**Try it:** Reproduce verbatim the final portion of the material below, from the line containing "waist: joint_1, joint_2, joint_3" through its last line, and nothing else.

**Collected data:**
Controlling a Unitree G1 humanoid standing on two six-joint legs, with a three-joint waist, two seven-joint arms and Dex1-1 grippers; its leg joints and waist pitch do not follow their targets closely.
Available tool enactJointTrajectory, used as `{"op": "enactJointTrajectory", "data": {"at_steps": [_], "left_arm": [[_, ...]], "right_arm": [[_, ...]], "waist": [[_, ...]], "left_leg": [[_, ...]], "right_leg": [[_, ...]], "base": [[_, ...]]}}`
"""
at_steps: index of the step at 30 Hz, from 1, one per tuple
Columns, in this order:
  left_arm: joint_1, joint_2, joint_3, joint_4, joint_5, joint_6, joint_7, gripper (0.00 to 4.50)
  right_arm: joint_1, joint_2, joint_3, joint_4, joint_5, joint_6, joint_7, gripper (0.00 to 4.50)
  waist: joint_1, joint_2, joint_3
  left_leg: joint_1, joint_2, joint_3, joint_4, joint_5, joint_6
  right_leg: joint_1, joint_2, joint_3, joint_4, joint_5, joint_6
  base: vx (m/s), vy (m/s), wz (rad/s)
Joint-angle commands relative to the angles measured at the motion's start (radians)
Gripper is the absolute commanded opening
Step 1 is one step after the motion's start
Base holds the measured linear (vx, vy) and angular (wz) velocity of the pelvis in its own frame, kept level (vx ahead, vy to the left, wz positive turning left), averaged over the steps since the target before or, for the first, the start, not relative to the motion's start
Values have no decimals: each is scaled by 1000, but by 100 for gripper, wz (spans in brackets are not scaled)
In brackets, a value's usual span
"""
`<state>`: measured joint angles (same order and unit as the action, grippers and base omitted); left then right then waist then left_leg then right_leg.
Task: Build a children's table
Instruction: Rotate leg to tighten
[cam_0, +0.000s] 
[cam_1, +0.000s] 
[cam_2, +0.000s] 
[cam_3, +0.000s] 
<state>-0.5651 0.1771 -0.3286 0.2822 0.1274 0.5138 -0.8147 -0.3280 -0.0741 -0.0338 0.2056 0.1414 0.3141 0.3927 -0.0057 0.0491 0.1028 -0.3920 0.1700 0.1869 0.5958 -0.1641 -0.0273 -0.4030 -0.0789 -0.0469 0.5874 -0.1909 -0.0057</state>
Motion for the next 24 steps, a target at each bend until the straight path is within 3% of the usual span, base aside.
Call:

**Completed exercise:**
  waist: joint_1, joint_2, joint_3
  left_leg: joint_1, joint_2, joint_3, joint_4, joint_5, joint_6
  right_leg: joint_1, joint_2, joint_3, joint_4, joint_5, joint_6
  base: vx (m/s), vy (m/s), wz (rad/s)
Joint-angle commands relative to the angles measured at the motion's start (radians)
Gripper is the absolute commanded opening
Step 1 is one step after the motion's start
Base holds the measured linear (vx, vy) and angular (wz) velocity of the pelvis in its own frame, kept level (vx ahead, vy to the left, wz positive turning left), averaged over the steps since the target before or, for the first, the start, not relative to the motion's start
Values have no decimals: each is scaled by 1000, but by 100 for gripper, wz (spans in brackets are not scaled)
In brackets, a value's usual span
"""
`<state>`: measured joint angles (same order and unit as the action, grippers and base omitted); left then right then waist then left_leg then right_leg.
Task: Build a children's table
Instruction: Rotate leg to tighten
[cam_0, +0.000s] 
[cam_1, +0.000s] 
[cam_2, +0.000s] 
[cam_3, +0.000s] 
<state>-0.5651 0.1771 -0.3286 0.2822 0.1274 0.5138 -0.8147 -0.3280 -0.0741 -0.0338 0.2056 0.1414 0.3141 0.3927 -0.0057 0.0491 0.1028 -0.3920 0.1700 0.1869 0.5958 -0.1641 -0.0273 -0.4030 -0.0789 -0.0469 0.5874 -0.1909 -0.0057</state>
Motion for the next 24 steps, a target at each bend until the straight path is within 3% of the usual span, base aside.
Call:

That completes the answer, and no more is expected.